General app performance is decent, but the Bingo 21 is clearly not the best phone for multi-tasking. It tends to slow down if you have too many apps open and attempt to switch back and forth between them. This sluggishness is also noticeable even in casual games such as Alto's Adventure, which showed signs of stutter.
Despite having 2GB of RAM, you're only left with about 460MB on average. There isn't much onboard storage to play around with either; you only have 4.6GB of actual usable space. We didn't face any issues with call quality and the phone easily latched onto 4G networks whenever possible.
The display is in most conditions but washes out under direct sunlight.

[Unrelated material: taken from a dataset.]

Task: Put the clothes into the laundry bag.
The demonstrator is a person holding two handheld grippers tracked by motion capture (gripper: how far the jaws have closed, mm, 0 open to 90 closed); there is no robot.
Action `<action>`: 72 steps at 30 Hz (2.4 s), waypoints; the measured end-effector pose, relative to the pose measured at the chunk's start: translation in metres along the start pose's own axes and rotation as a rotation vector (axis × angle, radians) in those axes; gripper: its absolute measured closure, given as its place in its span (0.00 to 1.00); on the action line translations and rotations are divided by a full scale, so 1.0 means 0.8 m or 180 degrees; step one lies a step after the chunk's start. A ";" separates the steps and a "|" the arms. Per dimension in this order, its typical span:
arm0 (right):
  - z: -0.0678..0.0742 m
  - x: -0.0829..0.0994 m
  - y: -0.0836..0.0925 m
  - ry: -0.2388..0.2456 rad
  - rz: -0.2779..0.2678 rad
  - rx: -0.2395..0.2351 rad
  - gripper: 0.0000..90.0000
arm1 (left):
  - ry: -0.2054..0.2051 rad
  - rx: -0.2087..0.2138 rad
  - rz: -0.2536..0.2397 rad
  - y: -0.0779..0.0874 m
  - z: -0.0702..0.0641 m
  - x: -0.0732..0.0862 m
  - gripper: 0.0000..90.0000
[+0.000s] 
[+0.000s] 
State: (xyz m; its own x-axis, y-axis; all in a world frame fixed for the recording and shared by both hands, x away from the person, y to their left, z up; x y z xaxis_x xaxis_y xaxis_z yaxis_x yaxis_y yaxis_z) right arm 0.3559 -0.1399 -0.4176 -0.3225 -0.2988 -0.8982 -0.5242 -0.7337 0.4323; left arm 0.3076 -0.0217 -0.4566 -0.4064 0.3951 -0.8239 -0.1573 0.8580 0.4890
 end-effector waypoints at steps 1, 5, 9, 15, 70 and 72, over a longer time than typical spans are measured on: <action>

InFocus has also added a bluelight filter and options to tweak the screen's colour temperature, which is a nice touch. Multimedia playback is not bad, and the phone can handle 1080p files, including our high-bitrate test files. The loudspeaker does a decent job for alerts but don't expect too much from it. The bundled headset is okay for audio.
InFocus uses Google's camera app, which is simple and easy to operate, but both cameras on the phone perform quite poorly. Landscapes shot in daylight lack detail, and colours are not accurate. Macros fare a bit better in the colour department but lack sharpness. The focusing system is decently quick in the daytime but it struggles in low-light conditions. Pictures taken under artificial lighting aren't great either.(Tap for full-sized image)
Video recording maxes out at 720p and the quality is once again below average. The flash for the front-facing camera is more of flashlight, as it stays on for the duration of the shot and isn't of much help.
Thankfully, battery life is one of the redeeming factors of the Bingo 21. We managed to go 12 hours and 2 minutes with our video loop test. With real-world usage, we could easily go an entire day and more, on a single charge.